PROBLEM
Print nothing but the lines from the start of the listing below through the line that contains "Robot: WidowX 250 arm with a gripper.". Do not include the pictures.

SUPPLIED DATA

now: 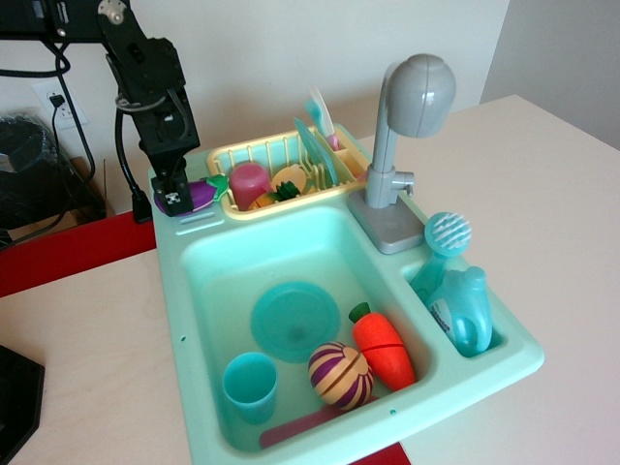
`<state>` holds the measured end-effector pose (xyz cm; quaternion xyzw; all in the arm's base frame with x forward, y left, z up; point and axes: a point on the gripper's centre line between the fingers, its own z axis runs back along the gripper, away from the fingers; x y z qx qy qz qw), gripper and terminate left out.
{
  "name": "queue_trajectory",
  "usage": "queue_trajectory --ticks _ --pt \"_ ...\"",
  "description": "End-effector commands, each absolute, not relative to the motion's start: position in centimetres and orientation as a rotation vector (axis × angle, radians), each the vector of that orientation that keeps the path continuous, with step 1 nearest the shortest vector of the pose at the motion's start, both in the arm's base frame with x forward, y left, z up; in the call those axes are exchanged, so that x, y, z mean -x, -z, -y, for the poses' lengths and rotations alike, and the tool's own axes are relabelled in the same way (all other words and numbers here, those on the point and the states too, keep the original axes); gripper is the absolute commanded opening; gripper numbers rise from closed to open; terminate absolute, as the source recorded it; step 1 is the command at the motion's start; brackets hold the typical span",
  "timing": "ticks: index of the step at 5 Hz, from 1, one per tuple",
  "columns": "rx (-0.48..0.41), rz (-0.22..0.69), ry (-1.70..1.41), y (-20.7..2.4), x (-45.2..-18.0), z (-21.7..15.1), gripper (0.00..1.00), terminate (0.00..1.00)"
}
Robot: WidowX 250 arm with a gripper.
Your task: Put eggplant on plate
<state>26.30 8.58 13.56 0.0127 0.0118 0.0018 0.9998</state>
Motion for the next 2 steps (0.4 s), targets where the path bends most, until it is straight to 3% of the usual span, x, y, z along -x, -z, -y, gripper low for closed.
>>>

FINISHED TASK
now: 
`<state>` holds the measured end-effector pose (xyz cm; quaternion xyzw; all in the arm's base frame with x forward, y left, z up; point and axes: a point on the gripper's centre line between the fingers, its own z axis runs back along the gripper, away from the fingers; x y z qx qy qz qw), gripper and terminate left out.
{
  "name": "queue_trajectory",
  "usage": "queue_trajectory --ticks _ --pt \"_ ...\"",
  "description": "End-effector commands, each absolute, not relative to the motion's start: position in centimetres and orientation as a rotation vector (axis × angle, radians), each the vector of that orientation that keeps the path continuous, with step 1 nearest the shortest vector of the pose at the motion's start, both in the arm's base frame with x forward, y left, z up; in the call those axes are exchanged, so that x, y, z mean -x, -z, -y, for the poses' lengths and rotations alike, and the tool's own axes are relabelled in the same way (all other words and numbers here, those on the point and the states too, keep the original axes); gripper is the absolute commanded opening; gripper numbers rise from closed to open; terminate absolute, as the source recorded it; step 1 is the command at the motion's start; brackets hold the typical span",
  "timing": "ticks: index of the step at 5 Hz, from 1, one per tuple",
  "columns": "rx (-0.48..0.41), rz (-0.22..0.69), ry (-1.70..1.41), y (-20.7..2.4), x (-45.2..-18.0), z (-21.7..15.1), gripper (0.00..1.00), terminate (0.00..1.00)"
}
Robot: WidowX 250 arm with a gripper.

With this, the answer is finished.